■ **GOAL OF THE EXERCISE**:
Transcribe all of the data exactly, leaving nothing out.

[Opening SUPPLIED ENTRIES section]

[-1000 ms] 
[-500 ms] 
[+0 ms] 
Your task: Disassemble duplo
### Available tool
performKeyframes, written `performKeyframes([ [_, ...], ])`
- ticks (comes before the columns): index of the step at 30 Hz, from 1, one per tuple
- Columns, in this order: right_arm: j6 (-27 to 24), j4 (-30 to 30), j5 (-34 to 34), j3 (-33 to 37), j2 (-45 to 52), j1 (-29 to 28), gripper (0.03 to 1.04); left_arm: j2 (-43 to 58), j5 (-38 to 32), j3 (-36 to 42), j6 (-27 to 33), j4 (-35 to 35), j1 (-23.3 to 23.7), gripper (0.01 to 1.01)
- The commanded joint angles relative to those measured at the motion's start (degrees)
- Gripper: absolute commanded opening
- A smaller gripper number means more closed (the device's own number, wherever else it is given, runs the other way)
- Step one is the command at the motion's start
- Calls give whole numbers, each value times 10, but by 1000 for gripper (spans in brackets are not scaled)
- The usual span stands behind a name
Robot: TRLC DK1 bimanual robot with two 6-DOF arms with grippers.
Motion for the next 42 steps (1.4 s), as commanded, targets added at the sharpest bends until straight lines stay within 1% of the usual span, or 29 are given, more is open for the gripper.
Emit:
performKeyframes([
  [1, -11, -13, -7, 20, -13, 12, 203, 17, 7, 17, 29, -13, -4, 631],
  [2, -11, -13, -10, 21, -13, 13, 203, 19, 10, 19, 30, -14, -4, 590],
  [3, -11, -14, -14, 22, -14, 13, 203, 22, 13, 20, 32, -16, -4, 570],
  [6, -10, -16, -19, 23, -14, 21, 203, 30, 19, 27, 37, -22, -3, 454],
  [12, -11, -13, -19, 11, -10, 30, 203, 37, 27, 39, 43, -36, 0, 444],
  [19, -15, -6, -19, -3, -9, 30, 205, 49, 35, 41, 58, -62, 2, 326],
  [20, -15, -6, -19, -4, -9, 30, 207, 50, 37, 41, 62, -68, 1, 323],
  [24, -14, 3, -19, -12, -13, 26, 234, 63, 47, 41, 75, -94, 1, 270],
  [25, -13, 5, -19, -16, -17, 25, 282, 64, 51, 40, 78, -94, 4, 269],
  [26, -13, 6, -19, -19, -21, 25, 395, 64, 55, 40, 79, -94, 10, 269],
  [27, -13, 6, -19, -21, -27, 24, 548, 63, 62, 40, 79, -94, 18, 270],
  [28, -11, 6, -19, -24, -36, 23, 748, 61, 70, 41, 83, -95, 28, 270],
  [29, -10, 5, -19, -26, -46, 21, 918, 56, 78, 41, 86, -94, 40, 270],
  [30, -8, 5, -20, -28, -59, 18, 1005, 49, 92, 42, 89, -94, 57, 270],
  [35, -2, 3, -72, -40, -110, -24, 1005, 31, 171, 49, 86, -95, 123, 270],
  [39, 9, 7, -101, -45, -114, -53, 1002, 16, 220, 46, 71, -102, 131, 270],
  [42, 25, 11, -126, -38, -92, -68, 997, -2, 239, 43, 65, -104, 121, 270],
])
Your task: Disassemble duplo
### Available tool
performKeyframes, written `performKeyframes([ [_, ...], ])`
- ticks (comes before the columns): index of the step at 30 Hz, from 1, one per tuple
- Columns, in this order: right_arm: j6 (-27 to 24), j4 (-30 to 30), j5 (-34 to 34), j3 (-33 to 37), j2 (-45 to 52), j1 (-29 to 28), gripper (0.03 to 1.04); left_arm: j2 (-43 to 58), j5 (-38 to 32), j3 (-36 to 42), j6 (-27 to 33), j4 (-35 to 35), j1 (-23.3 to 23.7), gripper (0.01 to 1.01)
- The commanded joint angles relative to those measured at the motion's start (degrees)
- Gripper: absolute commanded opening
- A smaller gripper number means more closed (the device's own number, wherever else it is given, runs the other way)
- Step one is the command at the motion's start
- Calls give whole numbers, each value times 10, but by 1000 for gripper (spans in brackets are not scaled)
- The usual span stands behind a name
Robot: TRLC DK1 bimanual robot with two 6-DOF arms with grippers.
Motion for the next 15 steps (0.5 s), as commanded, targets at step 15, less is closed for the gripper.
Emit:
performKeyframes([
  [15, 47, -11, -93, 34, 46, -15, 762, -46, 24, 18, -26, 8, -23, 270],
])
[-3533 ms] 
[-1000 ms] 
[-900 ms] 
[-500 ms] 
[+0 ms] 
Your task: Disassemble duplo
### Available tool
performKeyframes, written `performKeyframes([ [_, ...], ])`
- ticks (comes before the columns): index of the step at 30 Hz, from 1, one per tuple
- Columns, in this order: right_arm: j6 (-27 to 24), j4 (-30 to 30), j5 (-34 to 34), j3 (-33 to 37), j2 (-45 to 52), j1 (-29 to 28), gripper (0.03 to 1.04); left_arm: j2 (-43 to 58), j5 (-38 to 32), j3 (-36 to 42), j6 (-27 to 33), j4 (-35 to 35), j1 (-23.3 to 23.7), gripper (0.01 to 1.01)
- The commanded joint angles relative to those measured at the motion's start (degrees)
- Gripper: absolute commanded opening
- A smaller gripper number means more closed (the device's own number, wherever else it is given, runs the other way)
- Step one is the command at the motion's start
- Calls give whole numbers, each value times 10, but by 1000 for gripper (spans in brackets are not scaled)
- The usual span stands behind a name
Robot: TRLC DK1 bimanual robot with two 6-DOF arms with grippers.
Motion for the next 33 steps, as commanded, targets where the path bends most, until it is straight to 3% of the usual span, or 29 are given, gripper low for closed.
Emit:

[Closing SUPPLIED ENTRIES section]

■ **ANSWER SPACE**:
[-1000 ms] 
[-500 ms] 
[+0 ms] 
Your task: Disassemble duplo
### Available tool
performKeyframes, written `performKeyframes([ [_, ...], ])`
- ticks (comes before the columns): index of the step at 30 Hz, from 1, one per tuple
- Columns, in this order: right_arm: j6 (-27 to 24), j4 (-30 to 30), j5 (-34 to 34), j3 (-33 to 37), j2 (-45 to 52), j1 (-29 to 28), gripper (0.03 to 1.04); left_arm: j2 (-43 to 58), j5 (-38 to 32), j3 (-36 to 42), j6 (-27 to 33), j4 (-35 to 35), j1 (-23.3 to 23.7), gripper (0.01 to 1.01)
- The commanded joint angles relative to those measured at the motion's start (degrees)
- Gripper: absolute commanded opening
- A smaller gripper number means more closed (the device's own number, wherever else it is given, runs the other way)
- Step one is the command at the motion's start
- Calls give whole numbers, each value times 10, but by 1000 for gripper (spans in brackets are not scaled)
- The usual span stands behind a name
Robot: TRLC DK1 bimanual robot with two 6-DOF arms with grippers.
Motion for the next 42 steps (1.4 s), as commanded, targets added at the sharpest bends until straight lines stay within 1% of the usual span, or 29 are given, more is open for the gripper.
Emit:
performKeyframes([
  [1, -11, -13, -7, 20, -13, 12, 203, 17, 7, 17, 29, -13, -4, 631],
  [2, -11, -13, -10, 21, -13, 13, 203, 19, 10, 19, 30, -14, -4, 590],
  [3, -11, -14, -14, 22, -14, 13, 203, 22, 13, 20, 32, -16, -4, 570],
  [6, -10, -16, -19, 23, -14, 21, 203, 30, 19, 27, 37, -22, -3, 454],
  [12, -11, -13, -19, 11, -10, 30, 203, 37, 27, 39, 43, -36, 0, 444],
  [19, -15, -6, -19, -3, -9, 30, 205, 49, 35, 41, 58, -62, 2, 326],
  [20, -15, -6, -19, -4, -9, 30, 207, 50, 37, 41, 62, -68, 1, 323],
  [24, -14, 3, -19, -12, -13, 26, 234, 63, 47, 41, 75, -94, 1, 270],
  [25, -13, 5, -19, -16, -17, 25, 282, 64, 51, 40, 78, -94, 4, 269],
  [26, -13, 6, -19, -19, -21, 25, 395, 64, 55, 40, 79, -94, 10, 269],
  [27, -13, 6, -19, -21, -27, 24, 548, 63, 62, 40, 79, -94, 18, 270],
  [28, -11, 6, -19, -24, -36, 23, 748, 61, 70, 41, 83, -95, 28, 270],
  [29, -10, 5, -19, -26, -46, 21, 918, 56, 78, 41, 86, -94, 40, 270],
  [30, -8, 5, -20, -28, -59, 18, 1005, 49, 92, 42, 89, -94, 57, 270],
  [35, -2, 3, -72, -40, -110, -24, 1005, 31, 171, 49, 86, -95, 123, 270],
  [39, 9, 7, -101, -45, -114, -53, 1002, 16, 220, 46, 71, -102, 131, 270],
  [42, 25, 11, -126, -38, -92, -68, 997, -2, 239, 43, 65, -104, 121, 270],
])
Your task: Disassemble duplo
### Available tool
performKeyframes, written `performKeyframes([ [_, ...], ])`
- ticks (comes before the columns): index of the step at 30 Hz, from 1, one per tuple
- Columns, in this order: right_arm: j6 (-27 to 24), j4 (-30 to 30), j5 (-34 to 34), j3 (-33 to 37), j2 (-45 to 52), j1 (-29 to 28), gripper (0.03 to 1.04); left_arm: j2 (-43 to 58), j5 (-38 to 32), j3 (-36 to 42), j6 (-27 to 33), j4 (-35 to 35), j1 (-23.3 to 23.7), gripper (0.01 to 1.01)
- The commanded joint angles relative to those measured at the motion's start (degrees)
- Gripper: absolute commanded opening
- A smaller gripper number means more closed (the device's own number, wherever else it is given, runs the other way)
- Step one is the command at the motion's start
- Calls give whole numbers, each value times 10, but by 1000 for gripper (spans in brackets are not scaled)
- The usual span stands behind a name
Robot: TRLC DK1 bimanual robot with two 6-DOF arms with grippers.
Motion for the next 15 steps (0.5 s), as commanded, targets at step 15, less is closed for the gripper.
Emit:
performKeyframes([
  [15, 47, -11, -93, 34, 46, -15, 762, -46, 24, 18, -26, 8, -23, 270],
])
[-3533 ms] 
[-1000 ms] 
[-900 ms] 
[-500 ms] 
[+0 ms] 
Your task: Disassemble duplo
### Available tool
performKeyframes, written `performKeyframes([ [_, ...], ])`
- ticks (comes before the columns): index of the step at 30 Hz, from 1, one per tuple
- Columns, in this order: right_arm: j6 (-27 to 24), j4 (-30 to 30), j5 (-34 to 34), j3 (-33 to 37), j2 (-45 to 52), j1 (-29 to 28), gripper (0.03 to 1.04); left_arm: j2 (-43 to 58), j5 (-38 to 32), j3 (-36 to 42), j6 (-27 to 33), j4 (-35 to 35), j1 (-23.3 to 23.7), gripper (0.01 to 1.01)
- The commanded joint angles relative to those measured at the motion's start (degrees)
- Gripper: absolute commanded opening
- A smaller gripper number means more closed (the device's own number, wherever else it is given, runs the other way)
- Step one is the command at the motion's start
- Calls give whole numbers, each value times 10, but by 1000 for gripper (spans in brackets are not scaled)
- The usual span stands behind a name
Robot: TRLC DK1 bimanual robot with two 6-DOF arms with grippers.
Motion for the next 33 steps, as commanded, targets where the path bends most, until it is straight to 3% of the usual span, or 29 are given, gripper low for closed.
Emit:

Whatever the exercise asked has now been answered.